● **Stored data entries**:
[Start of section]
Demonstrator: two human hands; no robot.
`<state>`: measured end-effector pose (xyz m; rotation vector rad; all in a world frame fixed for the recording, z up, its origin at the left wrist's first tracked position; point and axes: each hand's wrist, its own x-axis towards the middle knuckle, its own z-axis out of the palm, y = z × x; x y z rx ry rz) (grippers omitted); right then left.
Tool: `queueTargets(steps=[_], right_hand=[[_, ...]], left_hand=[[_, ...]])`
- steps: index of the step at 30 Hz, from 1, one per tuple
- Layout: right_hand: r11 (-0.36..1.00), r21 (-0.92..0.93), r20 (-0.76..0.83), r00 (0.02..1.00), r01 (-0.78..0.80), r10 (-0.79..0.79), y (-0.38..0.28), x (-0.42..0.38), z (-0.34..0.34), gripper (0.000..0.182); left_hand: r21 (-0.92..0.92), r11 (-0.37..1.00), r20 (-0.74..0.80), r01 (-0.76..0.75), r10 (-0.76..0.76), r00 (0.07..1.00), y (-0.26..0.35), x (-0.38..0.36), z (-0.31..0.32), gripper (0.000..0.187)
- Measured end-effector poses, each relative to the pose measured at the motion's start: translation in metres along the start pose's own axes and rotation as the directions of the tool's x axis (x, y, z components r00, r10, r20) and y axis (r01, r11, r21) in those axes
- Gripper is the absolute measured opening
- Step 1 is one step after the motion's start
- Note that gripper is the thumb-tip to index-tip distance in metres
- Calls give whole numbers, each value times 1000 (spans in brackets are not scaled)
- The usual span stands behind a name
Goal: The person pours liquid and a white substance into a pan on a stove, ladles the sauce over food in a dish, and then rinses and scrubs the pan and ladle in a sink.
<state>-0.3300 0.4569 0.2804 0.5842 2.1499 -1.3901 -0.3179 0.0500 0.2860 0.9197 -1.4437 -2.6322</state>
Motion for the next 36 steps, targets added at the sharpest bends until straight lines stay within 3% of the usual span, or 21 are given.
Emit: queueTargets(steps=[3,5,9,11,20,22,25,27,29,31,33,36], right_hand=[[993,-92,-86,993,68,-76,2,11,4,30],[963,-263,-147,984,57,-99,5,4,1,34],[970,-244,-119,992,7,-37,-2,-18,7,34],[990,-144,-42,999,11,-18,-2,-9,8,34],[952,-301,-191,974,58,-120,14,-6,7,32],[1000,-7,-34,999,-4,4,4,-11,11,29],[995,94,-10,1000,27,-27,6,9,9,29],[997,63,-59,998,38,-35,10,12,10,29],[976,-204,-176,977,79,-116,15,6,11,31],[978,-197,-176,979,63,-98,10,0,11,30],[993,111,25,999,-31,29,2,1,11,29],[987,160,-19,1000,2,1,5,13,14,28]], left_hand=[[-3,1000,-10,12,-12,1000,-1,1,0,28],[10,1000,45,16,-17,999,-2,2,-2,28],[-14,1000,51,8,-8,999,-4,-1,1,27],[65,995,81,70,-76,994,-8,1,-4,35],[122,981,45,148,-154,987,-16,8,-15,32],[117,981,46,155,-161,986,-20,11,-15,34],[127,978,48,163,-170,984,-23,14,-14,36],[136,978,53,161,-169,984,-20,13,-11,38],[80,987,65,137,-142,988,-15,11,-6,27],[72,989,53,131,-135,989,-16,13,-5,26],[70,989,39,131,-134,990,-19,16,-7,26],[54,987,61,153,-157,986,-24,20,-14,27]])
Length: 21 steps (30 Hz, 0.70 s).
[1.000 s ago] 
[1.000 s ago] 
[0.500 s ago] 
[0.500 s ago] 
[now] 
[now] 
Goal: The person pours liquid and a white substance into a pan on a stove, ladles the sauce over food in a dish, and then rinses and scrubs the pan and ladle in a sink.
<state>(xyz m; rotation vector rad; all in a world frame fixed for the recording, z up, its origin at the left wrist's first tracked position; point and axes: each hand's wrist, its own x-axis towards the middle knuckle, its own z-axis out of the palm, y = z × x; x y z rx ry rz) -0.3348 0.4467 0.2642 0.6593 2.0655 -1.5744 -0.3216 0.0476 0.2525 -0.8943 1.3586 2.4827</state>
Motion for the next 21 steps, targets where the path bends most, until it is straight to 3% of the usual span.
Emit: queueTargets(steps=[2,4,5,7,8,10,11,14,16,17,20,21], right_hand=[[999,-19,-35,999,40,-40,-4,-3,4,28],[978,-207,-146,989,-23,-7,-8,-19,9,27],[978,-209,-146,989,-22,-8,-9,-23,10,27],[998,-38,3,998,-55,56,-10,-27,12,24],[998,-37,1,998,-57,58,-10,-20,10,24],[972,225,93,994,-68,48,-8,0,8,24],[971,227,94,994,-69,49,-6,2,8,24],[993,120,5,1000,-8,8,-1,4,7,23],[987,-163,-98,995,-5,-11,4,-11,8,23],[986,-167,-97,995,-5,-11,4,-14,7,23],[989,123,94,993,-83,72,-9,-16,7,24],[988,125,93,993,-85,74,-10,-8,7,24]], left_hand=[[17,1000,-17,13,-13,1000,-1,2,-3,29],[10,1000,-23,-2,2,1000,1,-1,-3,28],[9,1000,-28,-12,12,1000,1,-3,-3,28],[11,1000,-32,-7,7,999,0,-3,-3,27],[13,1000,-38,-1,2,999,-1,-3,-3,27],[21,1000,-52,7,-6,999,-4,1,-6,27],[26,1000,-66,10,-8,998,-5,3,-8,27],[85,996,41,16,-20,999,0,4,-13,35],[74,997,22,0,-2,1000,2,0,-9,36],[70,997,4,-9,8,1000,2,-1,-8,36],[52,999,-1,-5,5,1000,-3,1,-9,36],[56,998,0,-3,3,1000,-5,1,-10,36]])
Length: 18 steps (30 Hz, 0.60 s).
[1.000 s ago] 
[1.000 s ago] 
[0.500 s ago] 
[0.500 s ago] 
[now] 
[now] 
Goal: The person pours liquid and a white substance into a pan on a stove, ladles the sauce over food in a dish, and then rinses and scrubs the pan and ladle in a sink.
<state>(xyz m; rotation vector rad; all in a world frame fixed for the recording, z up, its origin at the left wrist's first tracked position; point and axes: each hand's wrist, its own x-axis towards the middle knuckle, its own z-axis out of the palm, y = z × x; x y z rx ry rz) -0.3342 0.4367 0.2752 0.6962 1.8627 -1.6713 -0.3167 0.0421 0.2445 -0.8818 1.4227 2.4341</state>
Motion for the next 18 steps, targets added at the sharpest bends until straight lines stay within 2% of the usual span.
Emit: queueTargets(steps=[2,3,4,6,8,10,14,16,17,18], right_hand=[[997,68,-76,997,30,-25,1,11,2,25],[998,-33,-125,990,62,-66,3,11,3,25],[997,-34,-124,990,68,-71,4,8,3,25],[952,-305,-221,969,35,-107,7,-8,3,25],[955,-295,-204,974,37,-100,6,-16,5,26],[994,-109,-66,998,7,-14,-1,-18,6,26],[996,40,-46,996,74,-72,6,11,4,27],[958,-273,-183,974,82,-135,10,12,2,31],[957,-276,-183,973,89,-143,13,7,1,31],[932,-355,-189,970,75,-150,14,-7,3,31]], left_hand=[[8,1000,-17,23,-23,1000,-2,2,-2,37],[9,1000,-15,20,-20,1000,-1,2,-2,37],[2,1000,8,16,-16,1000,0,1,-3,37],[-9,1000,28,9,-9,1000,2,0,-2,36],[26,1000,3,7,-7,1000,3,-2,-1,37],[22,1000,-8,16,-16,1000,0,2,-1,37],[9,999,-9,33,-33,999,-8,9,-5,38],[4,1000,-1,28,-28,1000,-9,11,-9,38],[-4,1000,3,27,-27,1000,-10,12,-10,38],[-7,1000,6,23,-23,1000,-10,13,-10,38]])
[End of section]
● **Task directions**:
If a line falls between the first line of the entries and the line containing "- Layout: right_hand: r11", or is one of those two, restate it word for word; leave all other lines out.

● **Answer for the task**:
Demonstrator: two human hands; no robot.
`<state>`: measured end-effector pose (xyz m; rotation vector rad; all in a world frame fixed for the recording, z up, its origin at the left wrist's first tracked position; point and axes: each hand's wrist, its own x-axis towards the middle knuckle, its own z-axis out of the palm, y = z × x; x y z rx ry rz) (grippers omitted); right then left.
Tool: `queueTargets(steps=[_], right_hand=[[_, ...]], left_hand=[[_, ...]])`
- steps: index of the step at 30 Hz, from 1, one per tuple
- Layout: right_hand: r11 (-0.36..1.00), r21 (-0.92..0.93), r20 (-0.76..0.83), r00 (0.02..1.00), r01 (-0.78..0.80), r10 (-0.79..0.79), y (-0.38..0.28), x (-0.42..0.38), z (-0.34..0.34), gripper (0.000..0.182); left_hand: r21 (-0.92..0.92), r11 (-0.37..1.00), r20 (-0.74..0.80), r01 (-0.76..0.75), r10 (-0.76..0.76), r00 (0.07..1.00), y (-0.26..0.35), x (-0.38..0.36), z (-0.31..0.32), gripper (0.000..0.187)

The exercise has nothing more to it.